Raw data ->

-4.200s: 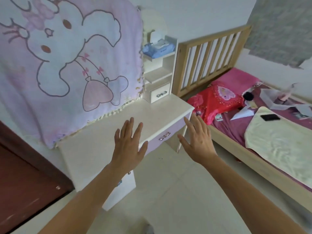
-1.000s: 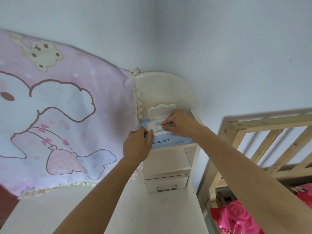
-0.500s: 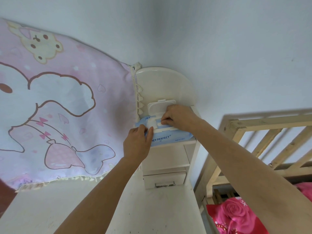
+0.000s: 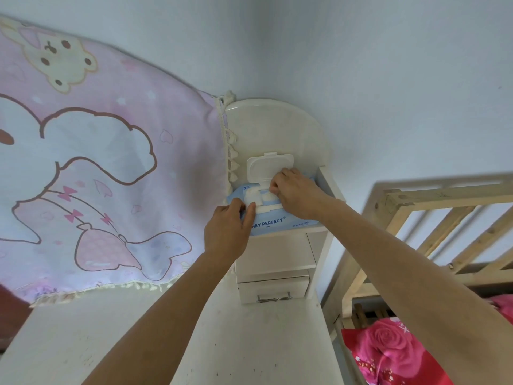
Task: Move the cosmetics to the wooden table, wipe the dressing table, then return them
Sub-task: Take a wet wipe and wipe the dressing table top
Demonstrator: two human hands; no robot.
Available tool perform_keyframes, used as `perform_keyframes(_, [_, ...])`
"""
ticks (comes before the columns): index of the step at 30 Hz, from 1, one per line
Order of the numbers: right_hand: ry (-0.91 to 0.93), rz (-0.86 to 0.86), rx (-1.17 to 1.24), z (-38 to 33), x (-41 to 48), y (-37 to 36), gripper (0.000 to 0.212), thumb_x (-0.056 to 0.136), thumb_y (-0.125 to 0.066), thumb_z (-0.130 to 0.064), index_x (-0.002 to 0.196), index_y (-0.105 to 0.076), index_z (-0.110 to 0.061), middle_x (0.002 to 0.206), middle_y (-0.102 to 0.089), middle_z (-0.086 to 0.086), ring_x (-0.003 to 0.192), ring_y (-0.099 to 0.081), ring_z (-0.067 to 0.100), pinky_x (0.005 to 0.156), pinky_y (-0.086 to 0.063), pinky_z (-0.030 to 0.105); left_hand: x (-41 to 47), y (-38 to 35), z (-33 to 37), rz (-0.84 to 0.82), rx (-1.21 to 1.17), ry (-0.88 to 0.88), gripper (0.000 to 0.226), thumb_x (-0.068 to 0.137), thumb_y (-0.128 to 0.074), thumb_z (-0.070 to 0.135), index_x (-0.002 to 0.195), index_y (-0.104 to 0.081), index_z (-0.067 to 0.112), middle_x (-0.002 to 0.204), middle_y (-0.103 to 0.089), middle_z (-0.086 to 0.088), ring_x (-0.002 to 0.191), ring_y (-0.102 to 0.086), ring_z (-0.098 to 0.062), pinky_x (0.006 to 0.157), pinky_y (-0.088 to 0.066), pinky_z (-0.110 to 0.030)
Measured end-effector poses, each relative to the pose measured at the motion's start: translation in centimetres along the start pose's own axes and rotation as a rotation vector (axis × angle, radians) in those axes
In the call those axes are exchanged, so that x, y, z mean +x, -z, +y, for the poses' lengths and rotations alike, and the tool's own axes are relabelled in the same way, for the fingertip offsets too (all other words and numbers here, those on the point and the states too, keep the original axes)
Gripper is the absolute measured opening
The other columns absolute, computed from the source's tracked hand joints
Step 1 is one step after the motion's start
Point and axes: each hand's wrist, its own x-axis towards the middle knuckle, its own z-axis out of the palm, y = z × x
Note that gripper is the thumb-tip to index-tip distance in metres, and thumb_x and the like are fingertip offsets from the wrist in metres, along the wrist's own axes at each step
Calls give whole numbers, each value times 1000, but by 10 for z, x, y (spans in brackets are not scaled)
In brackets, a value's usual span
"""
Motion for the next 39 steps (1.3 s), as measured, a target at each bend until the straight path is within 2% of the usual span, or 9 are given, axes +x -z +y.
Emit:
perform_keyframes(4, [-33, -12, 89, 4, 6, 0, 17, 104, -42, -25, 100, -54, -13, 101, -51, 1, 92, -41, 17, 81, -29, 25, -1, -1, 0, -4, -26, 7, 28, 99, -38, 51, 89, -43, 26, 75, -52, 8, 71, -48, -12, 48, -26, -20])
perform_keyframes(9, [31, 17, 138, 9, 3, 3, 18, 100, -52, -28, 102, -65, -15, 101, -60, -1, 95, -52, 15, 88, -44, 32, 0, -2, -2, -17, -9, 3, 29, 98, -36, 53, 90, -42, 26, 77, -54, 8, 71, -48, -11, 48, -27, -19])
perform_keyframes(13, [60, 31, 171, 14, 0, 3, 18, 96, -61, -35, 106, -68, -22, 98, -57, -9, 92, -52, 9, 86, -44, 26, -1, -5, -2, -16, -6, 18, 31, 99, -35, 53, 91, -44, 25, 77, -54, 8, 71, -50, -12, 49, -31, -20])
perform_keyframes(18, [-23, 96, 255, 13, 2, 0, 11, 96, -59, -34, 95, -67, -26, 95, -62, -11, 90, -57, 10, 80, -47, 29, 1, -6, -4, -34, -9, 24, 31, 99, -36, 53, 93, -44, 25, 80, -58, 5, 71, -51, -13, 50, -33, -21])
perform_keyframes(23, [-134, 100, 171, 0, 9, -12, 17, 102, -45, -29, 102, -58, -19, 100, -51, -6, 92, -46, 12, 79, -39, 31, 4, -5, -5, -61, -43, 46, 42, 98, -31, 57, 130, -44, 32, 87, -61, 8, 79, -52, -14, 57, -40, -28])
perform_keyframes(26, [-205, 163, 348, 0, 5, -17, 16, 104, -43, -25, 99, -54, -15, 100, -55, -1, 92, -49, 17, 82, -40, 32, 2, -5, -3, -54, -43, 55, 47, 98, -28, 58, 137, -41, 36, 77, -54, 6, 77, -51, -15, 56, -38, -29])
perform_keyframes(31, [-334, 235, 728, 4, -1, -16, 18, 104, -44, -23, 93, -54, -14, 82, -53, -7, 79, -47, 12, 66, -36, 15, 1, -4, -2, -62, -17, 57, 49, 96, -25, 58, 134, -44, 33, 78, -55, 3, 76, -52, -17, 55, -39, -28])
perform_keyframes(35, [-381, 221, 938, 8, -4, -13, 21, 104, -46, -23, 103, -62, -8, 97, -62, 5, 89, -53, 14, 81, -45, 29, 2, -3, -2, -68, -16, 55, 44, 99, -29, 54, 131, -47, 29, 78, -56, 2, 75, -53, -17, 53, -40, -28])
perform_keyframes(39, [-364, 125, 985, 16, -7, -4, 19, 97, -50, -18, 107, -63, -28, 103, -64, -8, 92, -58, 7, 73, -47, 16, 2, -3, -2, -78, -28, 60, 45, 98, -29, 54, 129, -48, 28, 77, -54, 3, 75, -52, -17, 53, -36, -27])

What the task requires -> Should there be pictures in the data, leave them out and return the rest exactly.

Result of this exercise ->
-4.200s: 
-1.000s: 
-0.500s: 
+0.000s: 
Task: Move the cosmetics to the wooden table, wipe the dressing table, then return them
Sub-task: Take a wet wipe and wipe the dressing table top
Demonstrator: two human hands; no robot.
Available tool perform_keyframes, used as `perform_keyframes(_, [_, ...])`
"""
ticks (comes before the columns): index of the step at 30 Hz, from 1, one per line
Order of the numbers: right_hand: ry (-0.91 to 0.93), rz (-0.86 to 0.86), rx (-1.17 to 1.24), z (-38 to 33), x (-41 to 48), y (-37 to 36), gripper (0.000 to 0.212), thumb_x (-0.056 to 0.136), thumb_y (-0.125 to 0.066), thumb_z (-0.130 to 0.064), index_x (-0.002 to 0.196), index_y (-0.105 to 0.076), index_z (-0.110 to 0.061), middle_x (0.002 to 0.206), middle_y (-0.102 to 0.089), middle_z (-0.086 to 0.086), ring_x (-0.003 to 0.192), ring_y (-0.099 to 0.081), ring_z (-0.067 to 0.100), pinky_x (0.005 to 0.156), pinky_y (-0.086 to 0.063), pinky_z (-0.030 to 0.105); left_hand: x (-41 to 47), y (-38 to 35), z (-33 to 37), rz (-0.84 to 0.82), rx (-1.21 to 1.17), ry (-0.88 to 0.88), gripper (0.000 to 0.226), thumb_x (-0.068 to 0.137), thumb_y (-0.128 to 0.074), thumb_z (-0.070 to 0.135), index_x (-0.002 to 0.195), index_y (-0.104 to 0.081), index_z (-0.067 to 0.112), middle_x (-0.002 to 0.204), middle_y (-0.103 to 0.089), middle_z (-0.086 to 0.088), ring_x (-0.002 to 0.191), ring_y (-0.102 to 0.086), ring_z (-0.098 to 0.062), pinky_x (0.006 to 0.157), pinky_y (-0.088 to 0.066), pinky_z (-0.110 to 0.030)
Measured end-effector poses, each relative to the pose measured at the motion's start: translation in centimetres along the start pose's own axes and rotation as a rotation vector (axis × angle, radians) in those axes
In the call those axes are exchanged, so that x, y, z mean +x, -z, +y, for the poses' lengths and rotations alike, and the tool's own axes are relabelled in the same way, for the fingertip offsets too (all other words and numbers here, those on the point and the states too, keep the original axes)
Gripper is the absolute measured opening
The other columns absolute, computed from the source's tracked hand joints
Step 1 is one step after the motion's start
Point and axes: each hand's wrist, its own x-axis towards the middle knuckle, its own z-axis out of the palm, y = z × x
Note that gripper is the thumb-tip to index-tip distance in metres, and thumb_x and the like are fingertip offsets from the wrist in metres, along the wrist's own axes at each step
Calls give whole numbers, each value times 1000, but by 10 for z, x, y (spans in brackets are not scaled)
In brackets, a value's usual span
"""
Motion for the next 39 steps (1.3 s), as measured, a target at each bend until the straight path is within 2% of the usual span, or 9 are given, axes +x -z +y.
Emit:
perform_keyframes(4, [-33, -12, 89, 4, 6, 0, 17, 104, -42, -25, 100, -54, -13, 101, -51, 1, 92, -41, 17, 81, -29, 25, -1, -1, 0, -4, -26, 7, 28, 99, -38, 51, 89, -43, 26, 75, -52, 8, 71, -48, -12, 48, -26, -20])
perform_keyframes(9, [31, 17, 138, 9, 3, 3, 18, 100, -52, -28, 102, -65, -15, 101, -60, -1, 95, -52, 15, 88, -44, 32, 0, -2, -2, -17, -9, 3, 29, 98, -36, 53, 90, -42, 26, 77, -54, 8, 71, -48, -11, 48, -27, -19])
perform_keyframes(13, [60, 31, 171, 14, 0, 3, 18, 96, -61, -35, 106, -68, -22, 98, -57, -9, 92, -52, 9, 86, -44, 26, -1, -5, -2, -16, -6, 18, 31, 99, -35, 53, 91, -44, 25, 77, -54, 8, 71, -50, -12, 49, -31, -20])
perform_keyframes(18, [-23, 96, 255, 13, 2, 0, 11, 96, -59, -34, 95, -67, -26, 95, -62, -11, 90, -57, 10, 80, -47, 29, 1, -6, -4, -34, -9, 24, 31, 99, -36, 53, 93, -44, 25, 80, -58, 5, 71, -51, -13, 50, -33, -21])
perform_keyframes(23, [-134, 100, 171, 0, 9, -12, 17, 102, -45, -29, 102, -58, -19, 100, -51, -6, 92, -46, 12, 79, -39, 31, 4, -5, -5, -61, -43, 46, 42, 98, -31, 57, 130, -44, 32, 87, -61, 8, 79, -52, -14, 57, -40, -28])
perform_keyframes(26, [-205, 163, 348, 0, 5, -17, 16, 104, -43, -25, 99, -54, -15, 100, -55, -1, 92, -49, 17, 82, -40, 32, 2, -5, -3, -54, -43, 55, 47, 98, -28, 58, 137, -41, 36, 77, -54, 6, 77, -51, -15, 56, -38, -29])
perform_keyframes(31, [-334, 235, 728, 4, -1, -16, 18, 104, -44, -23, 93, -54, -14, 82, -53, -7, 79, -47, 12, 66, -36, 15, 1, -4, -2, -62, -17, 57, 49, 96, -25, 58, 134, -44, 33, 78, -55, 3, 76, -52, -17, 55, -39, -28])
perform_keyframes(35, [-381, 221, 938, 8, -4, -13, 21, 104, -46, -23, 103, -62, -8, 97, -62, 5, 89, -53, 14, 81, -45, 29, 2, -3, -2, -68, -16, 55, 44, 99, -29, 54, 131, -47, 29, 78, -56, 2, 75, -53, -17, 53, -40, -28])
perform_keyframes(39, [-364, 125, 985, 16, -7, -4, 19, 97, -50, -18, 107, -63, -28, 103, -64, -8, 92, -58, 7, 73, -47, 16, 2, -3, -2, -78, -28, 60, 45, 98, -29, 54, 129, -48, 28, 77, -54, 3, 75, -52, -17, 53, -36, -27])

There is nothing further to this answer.